Readathon: Christmas Stories (More)

A few more hours have passed and I've finished lots more children's Christmas picture books....

The Soldier’s Night Before Christmas written by Trish Holland and Christine Ford and illustrated by John Manders

Sergeant McClaus arrives at the army camp with presents for all the soldiers from those who love them safe at home. Best part: The last line: ‘As the camp radar lost him, I heard this faint call: “Happy Christmas, brave soldiers! May peace come to all.”’ Ages 5-12. 7/10.

Ten Little Christmas Presents by Jean Marzollo

Ten Christmas presents sit in the snow for the animals. Best part: Anticipating what was in the packages. Ages 2-5. 7/10.

Heart of a Snowman by Mary Kuryla and Eugene Yelchin

Owen builds a snowman every year on Christmas Eve, only to see it melt by Christmas Day. Owen finds himself taken away to space where he is studied to find out why his snowmen are so perfect. Best part: the illustrations. Ages 5-10. 7/10.

Reindeer Christmas written by Mark Kimball Moulton and illustrated by Karen Hillard Good

Every year two children and their grandmother leave treats for the woodland animals. One Christmas they are visited by a reindeer who brings a special reward. Best part: the wish. Ages 5-10. 7/10.

Bear Stays Up for Christmas written by Karma Wilson and illustrated by Jane Chapman

Bear, with the help of his friends, tries to stay up for Christmas. Best part: the illustrations. Ages 2-8. 7/10.

The Longest Christmas List Ever by Gregg and Evan Spiridellis

Trevor always forgets to put something on his list. He decides to start early, the day after Christmas, and he writes down everything he wants on a list that stretches from his house all the way down the street. Best part: writing his long list. Ages 4-10. 7/10.

Mrs. Claus Takes a Vacation by Linas Alsenas

Mrs. Claus is tired of never getting to go anywhere and so she decides to travel around the world. Santa worries about her while she is gone, but his worries are unnecessary; Mrs. Claus is having a wonderful time. Best part: Mrs. Claus sunbathing. Ages 4-10. 9/10

Santa Claus, the World’s Number One Toy Expert by Marla Frazee

How does Santa manage to find just the right gift for every child? Well, it takes a lot of work. Best part: Santa’s extensive files. Ages 4-10. 8.5/10

Christmas Trolls by Jan Brett

Treva notices things are missing as Christmas approaches. She discovers the culprits, two trolls, and teaches them what Christmas is really all about. Ages 5-8. 8/10

Mr. Putter and Tabby Bake the Cake written by Cynthia Rylant and illustrated by Arthur Howard

Mr. Putter and his cat, Tabby, decide to bake a cake for his friend and her dog. Best part: When Mr. Putter buys the the things he needs for the cake and he spends $100 before he ever buys the flour. Ages 4-9. 9/10.

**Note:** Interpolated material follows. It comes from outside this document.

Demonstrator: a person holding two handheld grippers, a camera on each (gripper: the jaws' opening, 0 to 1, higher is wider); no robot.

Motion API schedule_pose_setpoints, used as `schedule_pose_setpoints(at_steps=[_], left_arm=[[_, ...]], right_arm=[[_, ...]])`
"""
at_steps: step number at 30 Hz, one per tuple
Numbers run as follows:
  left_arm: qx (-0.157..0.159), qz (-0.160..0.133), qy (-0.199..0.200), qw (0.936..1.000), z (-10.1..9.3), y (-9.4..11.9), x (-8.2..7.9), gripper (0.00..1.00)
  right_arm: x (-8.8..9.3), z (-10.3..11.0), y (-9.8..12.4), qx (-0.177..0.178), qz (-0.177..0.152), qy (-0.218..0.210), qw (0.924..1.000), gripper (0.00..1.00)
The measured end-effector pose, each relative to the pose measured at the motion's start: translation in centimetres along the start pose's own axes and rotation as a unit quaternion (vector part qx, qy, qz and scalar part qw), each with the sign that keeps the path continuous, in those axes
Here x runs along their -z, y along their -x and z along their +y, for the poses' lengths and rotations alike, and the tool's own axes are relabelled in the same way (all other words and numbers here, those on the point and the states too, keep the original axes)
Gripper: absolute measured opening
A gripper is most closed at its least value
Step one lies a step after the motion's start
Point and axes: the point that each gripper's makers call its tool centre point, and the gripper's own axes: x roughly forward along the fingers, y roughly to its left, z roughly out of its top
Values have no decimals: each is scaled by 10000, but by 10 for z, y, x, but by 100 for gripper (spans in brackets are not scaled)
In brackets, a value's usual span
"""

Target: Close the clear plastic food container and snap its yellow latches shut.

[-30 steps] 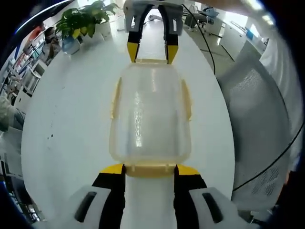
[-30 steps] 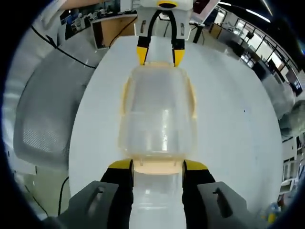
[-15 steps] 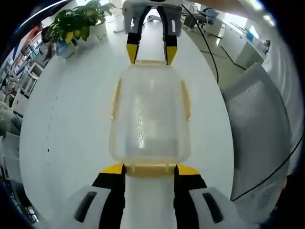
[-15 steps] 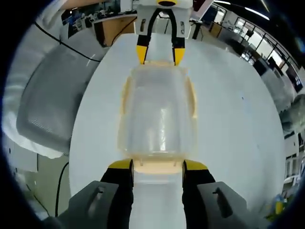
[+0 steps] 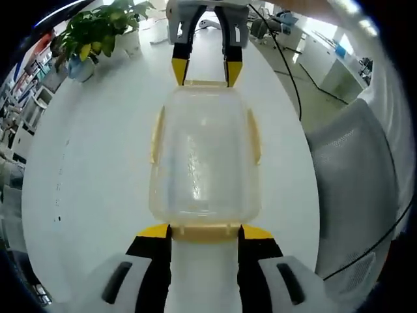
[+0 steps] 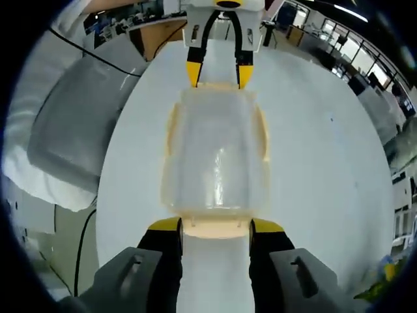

Minerva Louise on Christmas Eve by Janet Morgan Stoeke

Minerva Louise, a plump white chicken, is very confused about Christmas. Best part: humor. Ages 4-8. 8/10.

Waiting for Christmas written by Monica Greenfield and illustrated by Jan Spivey Gilchrist

A brother and sister wait for Christmas to arrive. Beautiful illustrations. Ages 4-8. 7.5/10

Night Tree written by Eve Bunting and illustrated by Ted Rand

A family goes out to decorate a tree for the animals who live in the forest. Best part: When the children sing Christmas carols and one child picks “Old MacDonald” and Mom says that okay because it’s a good song, too. Ages 4-10. 8.5/10.

The Santa Clauses retold by Achim Broger with illustrations by Ute Krause

A slow news day causes a reporter to write there is no Santa. All the Santas (and there are a lot of them) decide to go on strike. Best part: Santas sunbathing in Miami Beach. Ages 4-10. 8.5/10.

The Year of the Perfect Christmas Tree written by Gloria Houston and illustrated by Barbara Cooney

It’s Ruth’s family’s turn to give the perfect Christmas tree for the village and it’s Ruthie’s turn to be the angel in the Christmas play. But how will this happen when Ruthie’s father is away at the war and there is no money for angel clothes? Best part: when Ruthie thought the doll felt just like the silk stockings her father had sent her mother. Ages 5-12. 9/10.